3.5. De overige klachten kunnen niet tot cassatie leiden. Dit behoeft, gezien art. 81 RO, geen nadere motivering nu de klachten niet nopen tot beantwoording van rechtsvragen in het belang van de rechtseenheid of de rechtsontwikkeling.

4. Beoordeling van het derde middel

Het middel kan niet tot cassatie leiden.

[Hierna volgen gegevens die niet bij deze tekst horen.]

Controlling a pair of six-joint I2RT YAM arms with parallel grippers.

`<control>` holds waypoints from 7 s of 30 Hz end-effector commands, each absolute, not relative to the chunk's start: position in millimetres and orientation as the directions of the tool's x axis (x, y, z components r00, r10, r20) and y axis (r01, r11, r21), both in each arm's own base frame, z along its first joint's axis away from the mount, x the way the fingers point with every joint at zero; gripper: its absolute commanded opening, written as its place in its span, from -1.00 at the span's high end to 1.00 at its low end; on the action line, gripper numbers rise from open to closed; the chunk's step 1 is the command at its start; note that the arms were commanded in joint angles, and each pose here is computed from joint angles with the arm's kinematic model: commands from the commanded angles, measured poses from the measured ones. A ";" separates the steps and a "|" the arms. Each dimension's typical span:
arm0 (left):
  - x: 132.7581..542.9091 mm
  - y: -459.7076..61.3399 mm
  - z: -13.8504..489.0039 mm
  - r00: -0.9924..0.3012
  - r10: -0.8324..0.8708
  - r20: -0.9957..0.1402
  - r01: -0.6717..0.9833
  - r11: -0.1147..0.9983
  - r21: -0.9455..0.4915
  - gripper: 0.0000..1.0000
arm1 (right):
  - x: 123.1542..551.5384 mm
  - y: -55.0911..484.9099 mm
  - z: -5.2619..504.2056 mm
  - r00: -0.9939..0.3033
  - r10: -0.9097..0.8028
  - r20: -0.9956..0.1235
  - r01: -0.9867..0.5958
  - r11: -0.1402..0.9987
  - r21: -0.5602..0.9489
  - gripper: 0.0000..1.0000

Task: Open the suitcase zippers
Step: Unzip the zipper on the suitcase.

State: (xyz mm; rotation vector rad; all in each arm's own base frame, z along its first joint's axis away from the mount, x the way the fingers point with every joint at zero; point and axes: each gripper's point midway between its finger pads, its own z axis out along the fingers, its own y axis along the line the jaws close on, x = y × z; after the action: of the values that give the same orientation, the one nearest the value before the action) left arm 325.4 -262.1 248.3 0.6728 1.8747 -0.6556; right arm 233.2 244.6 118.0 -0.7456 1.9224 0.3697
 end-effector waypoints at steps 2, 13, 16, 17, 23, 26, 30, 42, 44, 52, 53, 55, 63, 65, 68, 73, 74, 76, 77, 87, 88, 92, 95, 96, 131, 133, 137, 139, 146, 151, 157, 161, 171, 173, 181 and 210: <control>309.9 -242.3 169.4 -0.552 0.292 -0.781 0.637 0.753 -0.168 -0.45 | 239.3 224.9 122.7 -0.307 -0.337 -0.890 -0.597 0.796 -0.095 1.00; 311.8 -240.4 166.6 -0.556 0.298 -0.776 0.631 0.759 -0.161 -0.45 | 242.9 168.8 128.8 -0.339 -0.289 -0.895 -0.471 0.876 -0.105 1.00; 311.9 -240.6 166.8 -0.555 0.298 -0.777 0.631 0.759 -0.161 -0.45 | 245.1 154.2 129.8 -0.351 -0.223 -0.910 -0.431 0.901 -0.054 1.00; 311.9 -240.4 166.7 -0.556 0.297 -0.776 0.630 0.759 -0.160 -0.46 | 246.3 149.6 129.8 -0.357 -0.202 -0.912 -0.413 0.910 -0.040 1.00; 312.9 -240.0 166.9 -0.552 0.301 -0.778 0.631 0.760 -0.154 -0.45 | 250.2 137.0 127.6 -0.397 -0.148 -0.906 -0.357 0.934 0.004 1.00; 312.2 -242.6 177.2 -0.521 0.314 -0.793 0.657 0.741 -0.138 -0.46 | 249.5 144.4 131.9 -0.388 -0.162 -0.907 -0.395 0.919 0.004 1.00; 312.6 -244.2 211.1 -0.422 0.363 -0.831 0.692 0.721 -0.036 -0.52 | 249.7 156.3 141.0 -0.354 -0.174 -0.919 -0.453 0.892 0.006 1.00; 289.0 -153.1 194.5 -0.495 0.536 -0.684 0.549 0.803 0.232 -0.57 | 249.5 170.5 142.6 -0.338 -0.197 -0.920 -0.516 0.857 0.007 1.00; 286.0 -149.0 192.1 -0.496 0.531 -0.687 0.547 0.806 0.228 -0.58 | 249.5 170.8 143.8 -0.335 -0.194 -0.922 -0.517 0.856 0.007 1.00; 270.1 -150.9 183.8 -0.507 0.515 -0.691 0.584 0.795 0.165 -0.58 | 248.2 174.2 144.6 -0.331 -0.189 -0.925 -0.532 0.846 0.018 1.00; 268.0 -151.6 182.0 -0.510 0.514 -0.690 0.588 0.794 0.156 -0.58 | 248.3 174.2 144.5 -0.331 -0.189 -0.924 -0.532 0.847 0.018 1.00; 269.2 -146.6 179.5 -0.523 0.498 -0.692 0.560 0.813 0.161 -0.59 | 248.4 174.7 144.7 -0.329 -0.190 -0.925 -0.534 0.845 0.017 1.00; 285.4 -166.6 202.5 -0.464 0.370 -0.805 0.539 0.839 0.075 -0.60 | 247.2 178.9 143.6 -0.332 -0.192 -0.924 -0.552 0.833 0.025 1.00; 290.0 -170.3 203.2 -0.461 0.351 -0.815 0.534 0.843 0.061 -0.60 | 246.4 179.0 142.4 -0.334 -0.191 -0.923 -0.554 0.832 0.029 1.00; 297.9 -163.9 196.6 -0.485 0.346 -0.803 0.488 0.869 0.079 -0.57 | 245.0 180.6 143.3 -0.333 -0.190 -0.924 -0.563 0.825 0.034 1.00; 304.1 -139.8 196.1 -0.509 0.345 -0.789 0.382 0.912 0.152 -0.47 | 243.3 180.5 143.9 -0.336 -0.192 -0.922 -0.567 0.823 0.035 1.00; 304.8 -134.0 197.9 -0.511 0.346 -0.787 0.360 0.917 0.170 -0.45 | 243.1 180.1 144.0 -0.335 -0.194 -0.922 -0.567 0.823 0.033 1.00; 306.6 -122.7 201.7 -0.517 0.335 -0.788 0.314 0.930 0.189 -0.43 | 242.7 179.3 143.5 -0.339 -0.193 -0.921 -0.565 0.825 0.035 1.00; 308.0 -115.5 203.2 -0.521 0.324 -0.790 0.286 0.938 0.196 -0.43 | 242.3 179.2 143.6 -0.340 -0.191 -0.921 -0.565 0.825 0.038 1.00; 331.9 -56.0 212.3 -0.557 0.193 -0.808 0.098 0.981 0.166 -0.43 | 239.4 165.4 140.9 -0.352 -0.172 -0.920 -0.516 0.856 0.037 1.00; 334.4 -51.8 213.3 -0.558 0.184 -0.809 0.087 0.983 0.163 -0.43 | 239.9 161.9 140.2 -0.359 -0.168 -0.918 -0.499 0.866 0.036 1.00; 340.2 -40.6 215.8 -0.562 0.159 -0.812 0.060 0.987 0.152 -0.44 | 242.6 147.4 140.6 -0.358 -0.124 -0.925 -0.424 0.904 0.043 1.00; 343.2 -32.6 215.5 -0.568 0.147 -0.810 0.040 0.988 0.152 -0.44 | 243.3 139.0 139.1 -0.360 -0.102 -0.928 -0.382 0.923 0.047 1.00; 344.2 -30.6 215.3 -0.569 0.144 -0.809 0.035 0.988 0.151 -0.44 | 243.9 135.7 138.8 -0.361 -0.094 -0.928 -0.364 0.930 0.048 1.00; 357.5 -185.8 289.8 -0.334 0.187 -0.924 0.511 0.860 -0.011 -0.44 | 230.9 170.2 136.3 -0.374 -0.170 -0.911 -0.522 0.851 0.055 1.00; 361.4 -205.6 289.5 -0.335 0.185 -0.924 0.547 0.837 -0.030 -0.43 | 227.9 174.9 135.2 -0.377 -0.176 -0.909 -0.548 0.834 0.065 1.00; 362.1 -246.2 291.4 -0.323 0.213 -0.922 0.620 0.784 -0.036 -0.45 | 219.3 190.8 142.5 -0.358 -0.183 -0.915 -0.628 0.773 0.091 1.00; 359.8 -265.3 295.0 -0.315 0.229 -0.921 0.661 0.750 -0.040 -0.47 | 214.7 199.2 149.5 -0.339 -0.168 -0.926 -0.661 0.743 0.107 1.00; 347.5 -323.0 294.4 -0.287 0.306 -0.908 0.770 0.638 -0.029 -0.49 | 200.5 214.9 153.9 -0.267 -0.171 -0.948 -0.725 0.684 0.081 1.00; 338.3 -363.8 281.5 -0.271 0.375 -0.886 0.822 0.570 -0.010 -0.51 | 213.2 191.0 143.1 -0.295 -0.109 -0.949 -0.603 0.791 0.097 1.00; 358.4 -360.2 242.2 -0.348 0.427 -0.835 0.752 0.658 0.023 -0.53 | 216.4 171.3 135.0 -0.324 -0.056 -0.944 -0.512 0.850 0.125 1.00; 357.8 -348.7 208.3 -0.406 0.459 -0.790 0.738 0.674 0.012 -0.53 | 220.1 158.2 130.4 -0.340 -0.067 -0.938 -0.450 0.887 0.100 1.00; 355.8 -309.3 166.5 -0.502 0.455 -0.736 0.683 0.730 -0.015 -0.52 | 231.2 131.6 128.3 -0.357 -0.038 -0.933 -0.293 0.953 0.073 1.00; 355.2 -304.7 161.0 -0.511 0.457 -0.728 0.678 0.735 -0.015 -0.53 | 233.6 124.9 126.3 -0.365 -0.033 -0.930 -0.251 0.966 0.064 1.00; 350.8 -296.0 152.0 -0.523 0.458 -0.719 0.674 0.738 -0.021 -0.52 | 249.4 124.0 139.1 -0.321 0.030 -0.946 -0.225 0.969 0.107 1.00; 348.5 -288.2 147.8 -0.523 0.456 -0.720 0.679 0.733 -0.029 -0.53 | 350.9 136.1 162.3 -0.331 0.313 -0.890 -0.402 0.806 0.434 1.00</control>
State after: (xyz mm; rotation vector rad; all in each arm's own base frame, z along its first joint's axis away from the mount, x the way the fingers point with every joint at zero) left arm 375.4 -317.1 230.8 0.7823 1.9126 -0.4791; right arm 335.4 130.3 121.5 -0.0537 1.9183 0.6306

Dit behoeft, gezien art. 81 RO, geen nadere motivering nu het middel niet noopt tot beantwoording van rechtsvragen in het belang van de rechtseenheid of de rechtsontwikkeling.

5. Slotsom

Nu de middelen niet tot cassatie kunnen leiden, terwijl de Hoge Raad ook geen grond aanwezig oordeelt waarop de bestreden uitspraak ambtshalve zou behoren te worden vernietigd, moet het beroep worden verworpen.

6. Beslissing

De Hoge Raad verwerpt het beroep.

Dit arrest is gewezen door de vice-president C.J.G. Bleichrodt als voorzitter, en de raadsheren J.P. Balkema en A.J.A. van Dorst, in bijzijn van de waarnemend-griffier J.D.M. Hart, en uitgesproken op 15 februari 2005.